MuData object containing feature-level data.

required
agg_method Literal['median', 'mean', 'sum']

Aggregation method for quantification to use. Defaults to "median".

'median'
calculate_q bool

Whether to calculate q-values. Defaults to True.

True
score_method Literal['best_pep']

Method to combine scores. Defaults to "best_pep".

'best_pep'
purity_threshold float | None

Purity threshold for TMT data quantification aggregation (does not filter out features). If None, no filtering is applied. Defaults to 0.7.

0.7
top_n int | None

Number of top features to consider for summarisation. If None, all features are used. Defaults to None.

None
rank_method Literal['total_intensity', 'max_intensity', 'median_intensity']

Method to rank features when selecting top_n. Defaults to "total_intensity".

'total_intensity'
_peptide_col str

Column name for peptides in var DataFrame. Defaults to "peptide".

'peptide'
_protein_col str

Column name for proteins in var DataFrame. Defaults to "proteins".

'proteins'

Returns:

Name Type Description
MuData MuData

MuData object containing peptide-level data.

to_protein

to_protein(mdata, agg_method='median', calculate_q=True, score_method='best_pep', top_n=3, rank_method='total_intensity', _protein_col='protein_group', _shared_peptide='discard')

Summarise feature-level data to protein-level data. By default, uses top 3 peptides in their total_intensity and unique (_shared_peptide = "discard") per protein_group for quantification aggregation with median.

Parameters:

Name Type Description Default
mdata MuData

MuData object containing feature-level data.

required
agg_method Literal['median', 'mean', 'sum']

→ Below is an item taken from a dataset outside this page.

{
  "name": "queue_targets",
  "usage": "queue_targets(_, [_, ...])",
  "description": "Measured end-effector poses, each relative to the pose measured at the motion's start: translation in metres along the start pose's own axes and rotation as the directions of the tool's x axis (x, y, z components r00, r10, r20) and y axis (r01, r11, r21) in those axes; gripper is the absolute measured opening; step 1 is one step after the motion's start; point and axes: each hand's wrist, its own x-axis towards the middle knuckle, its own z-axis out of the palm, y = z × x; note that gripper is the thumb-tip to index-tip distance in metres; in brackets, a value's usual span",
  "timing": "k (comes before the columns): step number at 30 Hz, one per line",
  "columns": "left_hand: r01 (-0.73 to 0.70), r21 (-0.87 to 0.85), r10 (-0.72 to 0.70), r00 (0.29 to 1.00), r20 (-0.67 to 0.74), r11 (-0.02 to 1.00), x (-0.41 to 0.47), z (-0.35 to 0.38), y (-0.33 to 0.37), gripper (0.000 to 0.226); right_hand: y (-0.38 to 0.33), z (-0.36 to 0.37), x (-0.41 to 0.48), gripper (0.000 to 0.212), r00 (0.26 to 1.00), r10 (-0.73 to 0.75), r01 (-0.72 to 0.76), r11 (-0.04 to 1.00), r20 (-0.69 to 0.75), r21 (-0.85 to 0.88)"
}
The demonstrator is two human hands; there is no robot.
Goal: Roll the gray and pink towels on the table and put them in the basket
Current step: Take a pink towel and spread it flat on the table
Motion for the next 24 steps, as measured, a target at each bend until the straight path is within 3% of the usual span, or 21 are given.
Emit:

Aggregation method to use. Defaults to "median".

'median'
calculate_q bool

Whether to calculate q-values. Defaults to True.

True
score_method Literal['best_pep']

Method to combine scores (PEP). Defaults to "best_pep".

'best_pep'
top_n int | None

Number of top peptides to consider for summarisation. If None, all peptides are used. Defaults to None.

3
rank_method Literal['total_intensity', 'max_intensity', 'median_intensity']

Method to rank features when selecting top_n. Defaults to "total_intensity".

'total_intensity'
_protein_col str

Column name for proteins in var DataFrame. Defaults to "protein_group".

'protein_group'
_shared_peptide Literal['discard']

How to handle shared peptides. Currently only "discard" is implemented. Defaults to "discard".

'discard'

Returns:

Name Type Description
MuData MuData

MuData object containing protein-level data.

to_ptm

to_ptm(mdata, modi_name, modification, agg_method='median', top_n=None, rank_method='total_intensity')

Summarise feature-level data to PTM-level data.

Parameters:

Name Type Description Default
mdata MuData

MuData object containing peptide-level data.

required
modi_name str

Name of the PTM to summarise (e.g., "phospho"). Will be used in the output modality name (eg. phospho_site).

required
modification str

Modification string (e.g., "[+79.96633]", "(unimod:21)").

required
agg_method Literal['median', 'mean', 'sum']

Aggregation method to use. Defaults to "median".

'median'

Returns:

Name Type Description
MuData MuData

MuData object containing PTM-level data.